Ce secret des couleurs ne peut cependant pas révéler l’âge véritable d’un vin, en ce sens que ni la nuance ni son intensité ne permettent de compter les années. Impossible, à seulement regarder un vin, de décréter qu’il a huit ou douze ans, ce que les couleurs révèlent, c’est l’âge relatif du vin, son degré d’évolution. La couleur permet d’établir qu’un vin est encore tout jeune et fringant [même si l’étiquette précise qu’il a plus de 20 ans] ou qu’il est déjà vieux et épuisé [même si en réalité il n’a que deux ou trois ans de bouteille].

Alors, un vieux vin qui est plutôt grenat avec des nuances tuilées affiche simplement son âge véritable. Il n’est pas malade pour autant. Un vin jeune de deux ou trois ans,qui aurait la même nuance grenat, est, lui, indiscutablement un vin en mauvaise santé. Cela ne veut pas dire qu’il sera désagréable à boire, mais il devra être bu le plus tôt possible, parce qu’il n’a aucun avenir.

L’avenir d’un vin est aussi un critère de santé dont il est facile de juger en examinant la couronne. La couronne apparaît quand on examine le disque latéralement. En penchant le verre, la couronne se situe au sommet de l’anneau qui cerne le disque à sa base et sur ses côtés.

C’est dans la couronne qu’il est possible de lire les signes avant-coureurs de l’évolution future d’un vin. La couronne révèle le spectre de la couleur.

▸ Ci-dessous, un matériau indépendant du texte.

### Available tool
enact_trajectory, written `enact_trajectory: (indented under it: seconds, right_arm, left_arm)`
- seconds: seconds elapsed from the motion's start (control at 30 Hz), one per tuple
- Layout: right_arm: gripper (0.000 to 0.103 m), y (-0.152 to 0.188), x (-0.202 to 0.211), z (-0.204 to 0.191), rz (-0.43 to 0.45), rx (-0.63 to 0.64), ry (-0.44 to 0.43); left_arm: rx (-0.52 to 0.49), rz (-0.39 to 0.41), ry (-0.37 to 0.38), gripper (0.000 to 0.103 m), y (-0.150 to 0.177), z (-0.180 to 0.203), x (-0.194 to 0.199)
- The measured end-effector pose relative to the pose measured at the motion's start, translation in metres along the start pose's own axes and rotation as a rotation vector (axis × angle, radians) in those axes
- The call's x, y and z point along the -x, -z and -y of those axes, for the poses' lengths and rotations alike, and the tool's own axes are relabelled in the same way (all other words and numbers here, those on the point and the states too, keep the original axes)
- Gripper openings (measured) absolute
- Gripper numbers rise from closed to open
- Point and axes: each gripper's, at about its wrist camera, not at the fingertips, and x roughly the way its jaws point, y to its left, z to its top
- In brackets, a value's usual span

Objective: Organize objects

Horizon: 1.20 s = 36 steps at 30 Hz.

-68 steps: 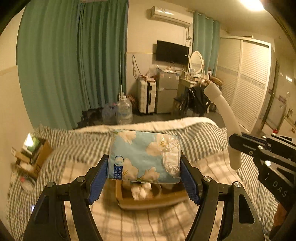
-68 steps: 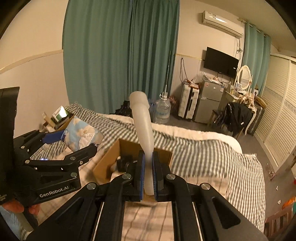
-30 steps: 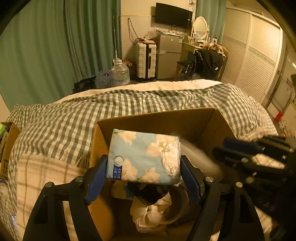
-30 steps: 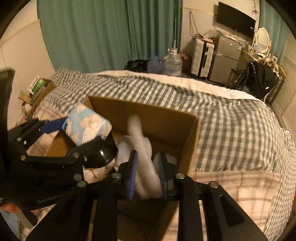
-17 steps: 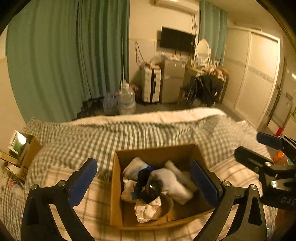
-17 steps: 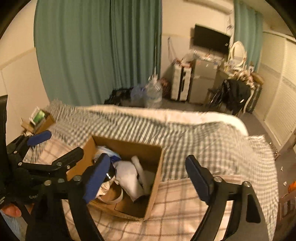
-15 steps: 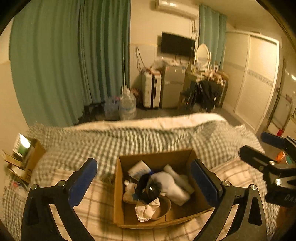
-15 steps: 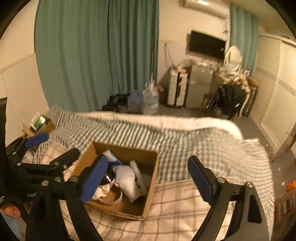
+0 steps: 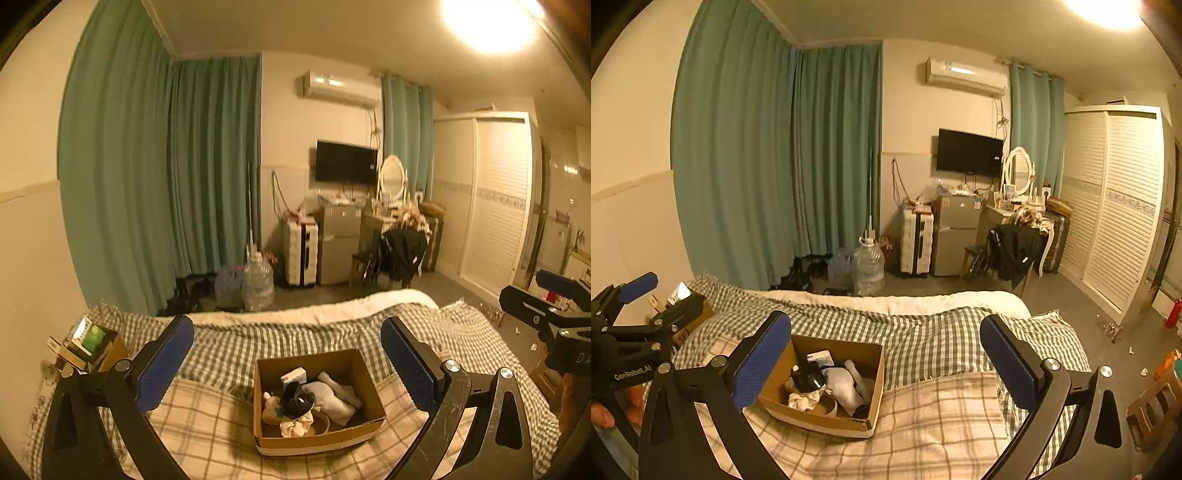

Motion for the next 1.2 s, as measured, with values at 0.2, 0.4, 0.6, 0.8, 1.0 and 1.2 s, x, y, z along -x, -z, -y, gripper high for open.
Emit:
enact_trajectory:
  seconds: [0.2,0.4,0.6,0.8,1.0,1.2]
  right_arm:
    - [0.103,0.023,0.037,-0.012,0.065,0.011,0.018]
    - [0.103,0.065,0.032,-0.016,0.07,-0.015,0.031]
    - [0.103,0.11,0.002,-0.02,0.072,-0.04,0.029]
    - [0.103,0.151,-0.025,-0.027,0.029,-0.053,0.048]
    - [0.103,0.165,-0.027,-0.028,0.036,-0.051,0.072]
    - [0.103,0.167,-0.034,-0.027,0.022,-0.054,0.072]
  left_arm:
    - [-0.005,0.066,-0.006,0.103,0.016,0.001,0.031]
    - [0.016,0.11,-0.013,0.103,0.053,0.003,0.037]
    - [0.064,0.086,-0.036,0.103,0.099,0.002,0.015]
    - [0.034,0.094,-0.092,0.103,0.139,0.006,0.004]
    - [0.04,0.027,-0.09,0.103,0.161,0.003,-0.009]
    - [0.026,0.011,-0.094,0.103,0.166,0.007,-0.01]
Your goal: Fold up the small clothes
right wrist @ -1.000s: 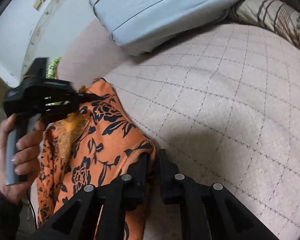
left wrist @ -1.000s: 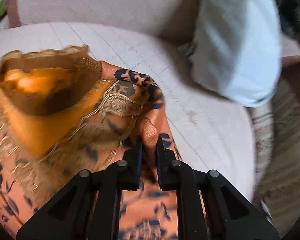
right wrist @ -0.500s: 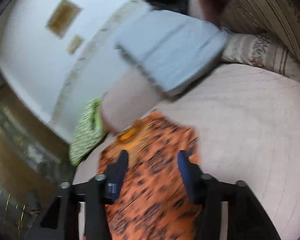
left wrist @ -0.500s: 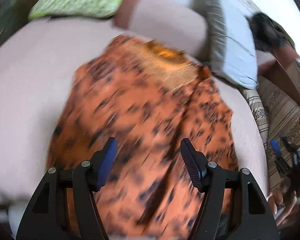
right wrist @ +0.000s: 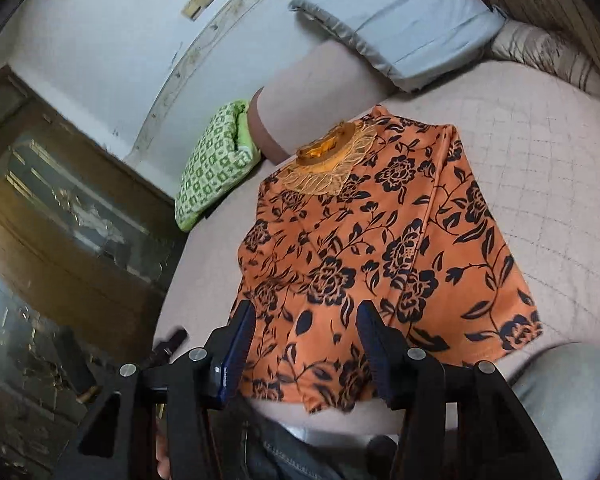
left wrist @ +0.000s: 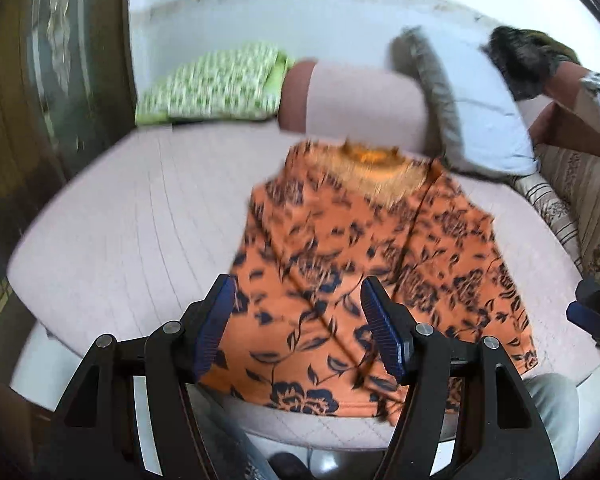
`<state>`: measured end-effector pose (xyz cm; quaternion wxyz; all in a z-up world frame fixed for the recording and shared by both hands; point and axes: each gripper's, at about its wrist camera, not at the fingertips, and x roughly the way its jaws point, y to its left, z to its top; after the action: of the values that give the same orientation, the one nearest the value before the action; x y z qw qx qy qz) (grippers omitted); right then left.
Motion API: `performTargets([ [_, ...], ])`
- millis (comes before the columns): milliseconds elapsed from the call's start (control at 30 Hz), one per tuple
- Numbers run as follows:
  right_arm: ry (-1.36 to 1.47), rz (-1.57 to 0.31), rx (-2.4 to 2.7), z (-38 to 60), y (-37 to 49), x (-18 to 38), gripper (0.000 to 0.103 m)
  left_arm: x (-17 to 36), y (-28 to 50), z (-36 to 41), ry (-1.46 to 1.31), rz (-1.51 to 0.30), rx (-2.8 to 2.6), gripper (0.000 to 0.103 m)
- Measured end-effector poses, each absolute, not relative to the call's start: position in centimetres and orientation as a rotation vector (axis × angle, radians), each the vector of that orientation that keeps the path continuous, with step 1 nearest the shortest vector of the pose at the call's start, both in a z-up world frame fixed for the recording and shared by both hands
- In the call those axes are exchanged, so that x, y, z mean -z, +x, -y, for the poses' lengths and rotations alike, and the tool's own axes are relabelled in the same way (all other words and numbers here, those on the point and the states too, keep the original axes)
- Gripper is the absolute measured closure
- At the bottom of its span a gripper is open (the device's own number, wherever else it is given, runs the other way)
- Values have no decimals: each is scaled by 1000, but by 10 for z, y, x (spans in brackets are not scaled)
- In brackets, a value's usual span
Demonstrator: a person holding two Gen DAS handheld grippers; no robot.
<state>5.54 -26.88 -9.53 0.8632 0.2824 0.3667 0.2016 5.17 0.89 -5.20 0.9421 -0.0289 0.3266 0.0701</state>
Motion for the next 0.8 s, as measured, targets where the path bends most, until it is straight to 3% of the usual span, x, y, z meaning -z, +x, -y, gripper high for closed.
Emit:
performTargets([
  [267,509,-600,-385,270,5,17,52,-1,25,11,-25,-592,-118,37],
  [367,464,-619,-354,267,2,-2,52,-14,16,18,7,-594,-115,37],
  [600,429,-622,-365,265,11,-21,52,-29,14,25,27,-579,-110,37],
  [800,413,-640,-355,261,57,-18,52,-15,67,15,-10,-662,-86,37],
])
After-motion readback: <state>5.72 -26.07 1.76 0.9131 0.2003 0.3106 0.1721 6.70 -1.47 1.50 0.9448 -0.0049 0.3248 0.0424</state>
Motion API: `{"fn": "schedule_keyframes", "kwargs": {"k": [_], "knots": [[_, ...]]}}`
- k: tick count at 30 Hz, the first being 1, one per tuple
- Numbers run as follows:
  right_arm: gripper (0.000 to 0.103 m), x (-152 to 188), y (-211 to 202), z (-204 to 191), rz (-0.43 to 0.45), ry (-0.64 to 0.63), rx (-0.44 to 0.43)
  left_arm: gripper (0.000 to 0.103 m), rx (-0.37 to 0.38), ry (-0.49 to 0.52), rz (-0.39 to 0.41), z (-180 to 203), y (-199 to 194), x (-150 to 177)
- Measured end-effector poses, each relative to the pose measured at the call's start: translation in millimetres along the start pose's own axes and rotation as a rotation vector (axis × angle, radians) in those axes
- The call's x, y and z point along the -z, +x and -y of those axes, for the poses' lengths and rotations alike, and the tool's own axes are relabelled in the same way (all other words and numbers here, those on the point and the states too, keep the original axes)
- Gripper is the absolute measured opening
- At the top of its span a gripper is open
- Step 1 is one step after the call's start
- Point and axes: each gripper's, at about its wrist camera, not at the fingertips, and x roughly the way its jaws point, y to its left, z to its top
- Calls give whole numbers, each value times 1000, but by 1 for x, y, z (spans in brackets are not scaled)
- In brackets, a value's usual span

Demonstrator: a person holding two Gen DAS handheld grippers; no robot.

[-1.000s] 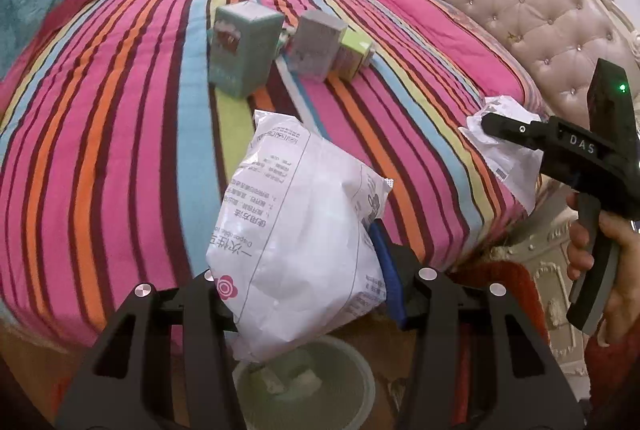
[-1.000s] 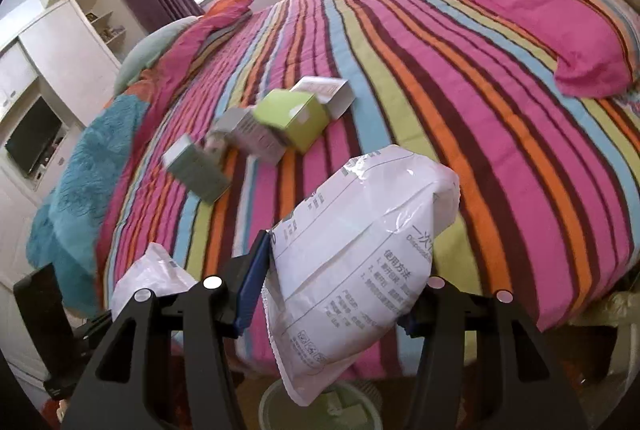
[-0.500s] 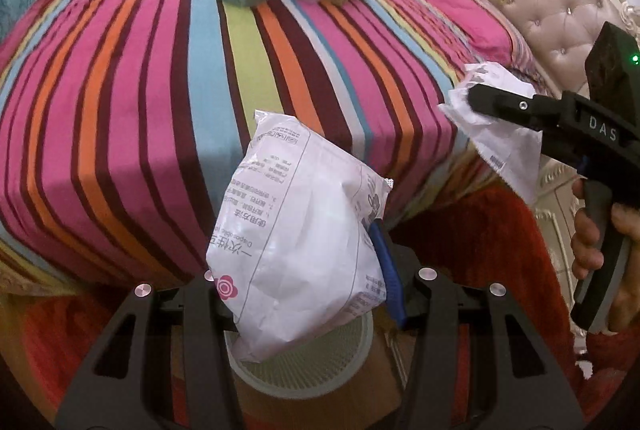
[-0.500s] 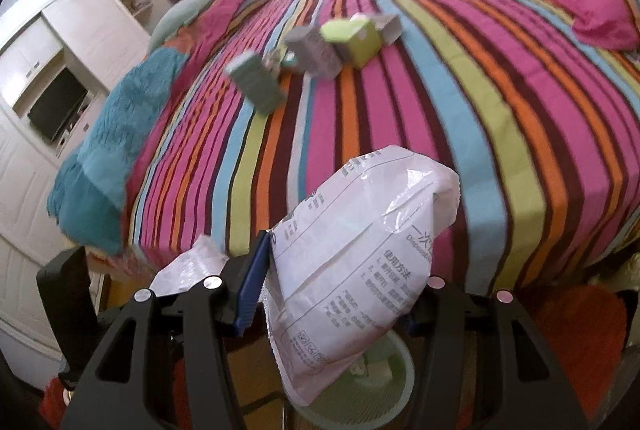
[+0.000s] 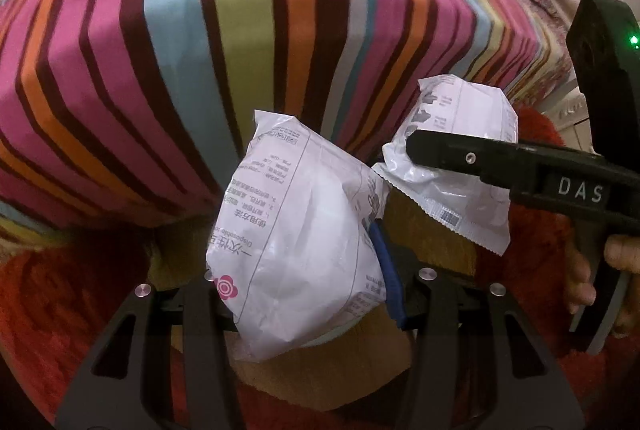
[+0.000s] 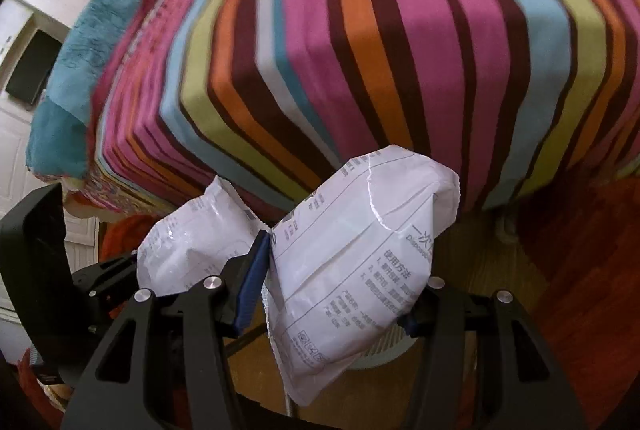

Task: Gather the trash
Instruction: 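Carry both white wrappers over the wastebasket and open both tools to drop them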

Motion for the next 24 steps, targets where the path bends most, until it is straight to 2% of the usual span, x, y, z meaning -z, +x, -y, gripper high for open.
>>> {"fn": "schedule_keyframes", "kwargs": {"k": [8,15,18,24], "knots": [[51,7,51,11,-187,73,43,50,18,-96,-157,-18,37,4],[52,16,96,31,-331,190,97,50,87,-226,-382,-41,84,14],[52,20,108,35,-366,207,113,50,78,-224,-409,-36,92,18],[52,17,128,25,-408,157,145,50,40,-187,-483,-30,107,18]]}}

Dans un vin rouge, constater des reflets violacés dans la couronne est signe que le vin est encore très jeune. Habituellement, cela veut dire qu’il est même encore trop tôt pour le boire. Si, cependant, ce sont des reflets bruns ou orangés qui apparaissent, c’est que, même si le disque semble avoir encore de belles couleurs, la fatigue guette ce vin et son évolution pourrait être bien rapide.

Dans les blancs, ce sont des reflets jaunes ou verts qui indiquent la jeunesse et des reflets bruns qui annoncent le déclin.